On the bus earlier today, I overheard a woman on the phone telling someone “I’ll missed-call you when I’m near your place, so you can come and meet me”
I mentioned this on Twitter, and various people responded, sharing their own versions of this little trick.
“My mum says ‘I’ll give you 3 rings'” (@a_williams)
“Brings back familiar sound of a trimphone ringing three times after grandparents got home safely” (@crouchingbadger)
“Even better, in italian, they have a proper word for it: ‘squillino’ which means ‘miss call’ or ‘buzz'” (@dvydra)
“V standard in Italy…they call it giving someone ‘uno squillo'” (@ron_n)
“In Australia, we say ‘I’ll prank you’ referring to a prank call you’re not supposed to pick up” (@lukely78)
“Known as the ‘one-ring’ round my parts” (@genzaichi)
“When I was little, my mum would get ‘three rings’ when I was heading home from a neighbour’s house” (@philgyford)
I’ve known for a while that people in (especially) sub-saharan Africa have used the missed-call functionality – calling someone, letting it ring once, then hanging up before they answer, so they see a missed call from the original caller, and use their mobile credit or account to call back. They call this “Beeping” and there are established social rules for doing it.

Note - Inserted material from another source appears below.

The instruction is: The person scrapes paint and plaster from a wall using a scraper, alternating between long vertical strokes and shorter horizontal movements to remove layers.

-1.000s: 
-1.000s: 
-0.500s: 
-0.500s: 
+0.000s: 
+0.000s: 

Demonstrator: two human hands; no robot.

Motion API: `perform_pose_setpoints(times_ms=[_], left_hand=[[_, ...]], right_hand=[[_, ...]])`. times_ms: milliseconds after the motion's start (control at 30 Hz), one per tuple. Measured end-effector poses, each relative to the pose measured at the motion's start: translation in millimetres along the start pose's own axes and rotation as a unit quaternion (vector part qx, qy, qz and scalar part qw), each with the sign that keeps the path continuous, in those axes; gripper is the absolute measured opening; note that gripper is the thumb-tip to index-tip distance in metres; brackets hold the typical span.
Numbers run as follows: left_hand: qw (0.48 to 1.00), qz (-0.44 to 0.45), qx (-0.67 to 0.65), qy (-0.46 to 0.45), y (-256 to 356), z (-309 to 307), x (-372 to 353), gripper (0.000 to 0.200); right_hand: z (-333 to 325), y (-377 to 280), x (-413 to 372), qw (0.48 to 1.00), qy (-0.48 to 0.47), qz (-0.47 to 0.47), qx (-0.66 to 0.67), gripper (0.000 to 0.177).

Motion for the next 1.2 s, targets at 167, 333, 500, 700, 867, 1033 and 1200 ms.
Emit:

Meanwhile, back in the UK, I’ve heard (but can’t find a reference for, sorry) about pirate radio stations using hangups as a way of collecting votes on a particular track (“If you like this track, beep me now….that last song got 87 beeps”)
Twenty years ago or so, when I was living abroad and travelling around a lot, I used a nifty way of checking in with my family periodically, without costing anyone anything.
The ruse was simple, and played out as follows:
1. Place a collect (reverse charges) call to your family back home via the operator
2. When the operator asks for a name, you tell them you’re called “Alice Oakey”
3. When someone answers the phone, the operator says “I’ve got a collect call for you from Alice Oakey. Will you accept the charges?”
4. The hapless family member says no.
5. The operator disconnects the call, but by this point – for free – your family knows Alice Oakey…or to put it another way, “All is OK” (A friend subsequently invented another version which involved the name “Amy Fine” and a male friend later created an alter ego of “Noel Probbs”)
This means that if you ever had to place a call that needed a response, or you were in trouble or anything, you could give your real name and your family would know to accept the charges. But at all other times, the message would get through, without cost.
I’ve no idea whether this still works, or if they’ve changed the way that collect calls are placed. But at the time, it was rather handy for periodic messageless checking in.
5 thoughts on “Missed calls and a travel tip”
when i was a kid, my mum was a supply teacher, and she would often get calls at 8am when we were about to leave for school. family members used to call, let it ring twice, hang up, then call back if they wanted a reply. it’s still code for ‘honestly, pick up the phone’ in our family to this day.
interesting to see how these things evolve.
My family call them ‘drop calls’ – i.e. “I’ll drop-call you when I’m near” or when I was a particularly broke student, I’d drop call my parents if I wanted to talk to them and they’d call me back. (we’re south african but 90% of our mobile usage has been in the UK.)
In Portugal we say “dar um toque”, which just means “give a ring”. But one of the main networks has also started a service called “Kolmi” (for “Call me”) a couple of years ago, which sends out a text to any number on that network, saying number X asks them to call back and which is completely free of charge (therefore also working if you don’t have any credit at all). I miss those!
We still use three rings to let my non-mobile owning grandmother know that we’re home. The rest of us use texts these days but you feel you have to say something, however inane, about the day/event/journey that way and I miss the mindlessness of the three rings.
When my sister was at boarding school (late 1980s/early 1990s) she was able to dial home from a payphone without entering any coins and get about 1/4s of speech in (shouting “call back”) before getting cut off.